C. Evaluasi Biofarmasi Sedian Paru


 Evaluasi Ketersediaan Hayati
• Tergantung dari efek yang diinginkan
• Untuk efek sistemik dapat diperkirakan aktivitas farmakologi atau terapetik
• Untuk efek lokal (tidak bisa, karena sangat tergantung ukuran partikelnya)
• Evaluasi yang dilakukan evaluasi ketersediaan hayati relatif
• Membandingkan berbagai formulasi
 Tahap-tahap Evaluasi
1. Pemilihan tempat aksi (efek yang diinginkan)
• Aksi setempat/lokal atau Sistemik
• Tergantung pada sifat zat aktif (stabilitas fisiko-kimia, laju penyerapan, metabolisme dll)
• diameter ukuran partikel
2. Pembuatan aerosol
• Pemilihan bahan dan alat yang sesuai untuk pembuatan sediaan (diameter partikel,
higroskopisitas)
• Sesuai dengan cara pemberian (tergantung tujuan : bukal, nasal, masker wajah dll)
• Pengujian dengan studi in vitro :
- Jaringan organ terpisah: Sel paru terpisah, hancuran jaringan, cincin trakea, paru
terpisah, getah bronkus, surfaktan aveoler dll
- Model in vitro tiruan Saluran cerna dari bahan plastik, trakea dan bronkus tiruan, labu
berpalung
3. Studi in Vivo
• Dengan mengunakan hewan penelitian (anjing, kelinci)
• Dipasangkan pipa khusus ke berbagai tempat saluran nafas untuk mengamati reaksi yang terjadi
• Dikonversikan ke dosis manusia (hati-hati)

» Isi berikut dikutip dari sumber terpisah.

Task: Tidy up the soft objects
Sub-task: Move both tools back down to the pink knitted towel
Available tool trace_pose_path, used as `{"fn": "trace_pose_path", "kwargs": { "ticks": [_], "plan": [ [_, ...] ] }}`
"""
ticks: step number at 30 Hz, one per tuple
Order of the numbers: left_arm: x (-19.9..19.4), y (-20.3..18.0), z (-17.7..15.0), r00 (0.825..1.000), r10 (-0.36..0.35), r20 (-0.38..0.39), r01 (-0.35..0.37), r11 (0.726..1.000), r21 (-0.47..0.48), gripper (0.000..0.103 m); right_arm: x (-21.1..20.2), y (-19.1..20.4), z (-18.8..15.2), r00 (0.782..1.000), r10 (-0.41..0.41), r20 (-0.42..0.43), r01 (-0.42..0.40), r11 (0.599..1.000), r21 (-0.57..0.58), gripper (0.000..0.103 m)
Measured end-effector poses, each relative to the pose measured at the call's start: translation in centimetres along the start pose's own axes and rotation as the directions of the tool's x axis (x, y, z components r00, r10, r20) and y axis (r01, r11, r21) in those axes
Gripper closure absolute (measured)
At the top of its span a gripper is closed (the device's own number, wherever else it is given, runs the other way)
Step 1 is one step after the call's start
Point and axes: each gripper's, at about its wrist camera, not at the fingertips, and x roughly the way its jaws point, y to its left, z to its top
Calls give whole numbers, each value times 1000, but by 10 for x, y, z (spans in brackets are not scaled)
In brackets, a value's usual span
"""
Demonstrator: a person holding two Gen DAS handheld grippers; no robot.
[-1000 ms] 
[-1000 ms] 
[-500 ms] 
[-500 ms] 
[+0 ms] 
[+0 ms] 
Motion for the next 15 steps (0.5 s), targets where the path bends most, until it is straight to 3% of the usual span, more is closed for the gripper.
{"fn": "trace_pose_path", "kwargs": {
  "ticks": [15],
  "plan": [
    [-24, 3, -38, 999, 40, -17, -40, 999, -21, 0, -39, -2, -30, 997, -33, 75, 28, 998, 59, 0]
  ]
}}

 Evaluasi pada subjek manusia


• Keadaan pemberian dan penghirupan partikel harus tepat
• Ritme pernafasan diatur
• Kedua hal diatas berhubungan dengan jumlah aerosol yang dihirup dan jumlah zat aktif yang
diserap
 Evaluasi biofarmasetik :
• Pengukuran konsentrasi zat aktif dalam aerosol, dalam udar ekspirasi, dan yang tertahan
• Studi radiologi
• Evaluasi kadar obat dalam darah/efek farmakologi
• Evaluasi sifat alir getah bronkus
• Model kompartemen (satu kompartemen,task group, lung dinamic, mamilum)
(Bisgaard, Hans et al, 2002).

D. Faktor – Factor Yang Mempengruhi Pada Sediaan Paru


Penghantaran obat melalui paru-paru mengacu pada pendekatan,formulasi,teknologi,dan
system untuk mengangkut senyawa obat dalam tubuh yang diperlukan untuk mencapai efek terapi
yang diinginkan dangan aman ke bagian paru - paru. Penghantara obat melalui paru – paru
merupakan rute yang potensial untuk menghantarkan obat secara local ke paru – paru dan juga
secara sistemik (Milala, A. S.,2013).

Adapun factor – factor yang dapat mempengaruhi penghantaran obat ke paru – paru
diantaranya :

1. Deposisi partikel di paru – paru

Dengan adanya gaya grafitasi, obat yang terhirup dapat terdeposisi dalam saluran
pernafasan. Yang paling mempengaruhi mekananisme deposisi ini adalah ukuran partikel obat dan
kecepatan aliran pernafasan. Semakin lama suatu obat berada pada daerah tertentu maka semakin
banyak partikel yang terdeposisi pada daerah tersebut ( yadaf et al., 2010 ).

2. Factor fisiologis

Factor fisiologis yang mempengaruhi penghantaran obat adalah adanya mekanisme


pertahanan pada paru – paru terdapat benda asing, sehingga terjadi barrier yang harus diatasi untuk
memastikan deposisi dan absorpsi obat yang efisien pada saluran pernafasan. Adapun beberapa
barrier tersebut diantaranya ( Teronde, A., 2002 ) : Epitel paru – paru, Sel – sel Berselia, Alveolar
Macrophage, Lapisan cairan epitel, Surfaktan paru – paru, Mucociliary Clearance.

3. Factor Farmasetik

Factor terkait formulasi yang mempengaruhi system penghambatan obat ini adalah ukuran,
bentuk, kerapatan dan stabilitas fisik partikel. Partikel dengan ukuran lebih dari 10 µm akan
bertubrukan pada saluran pernafasan bagian atas dan mudah dikeluarkan oleh kejadian batuk,
menelan, dan proses bersihan oleh mukosiliari.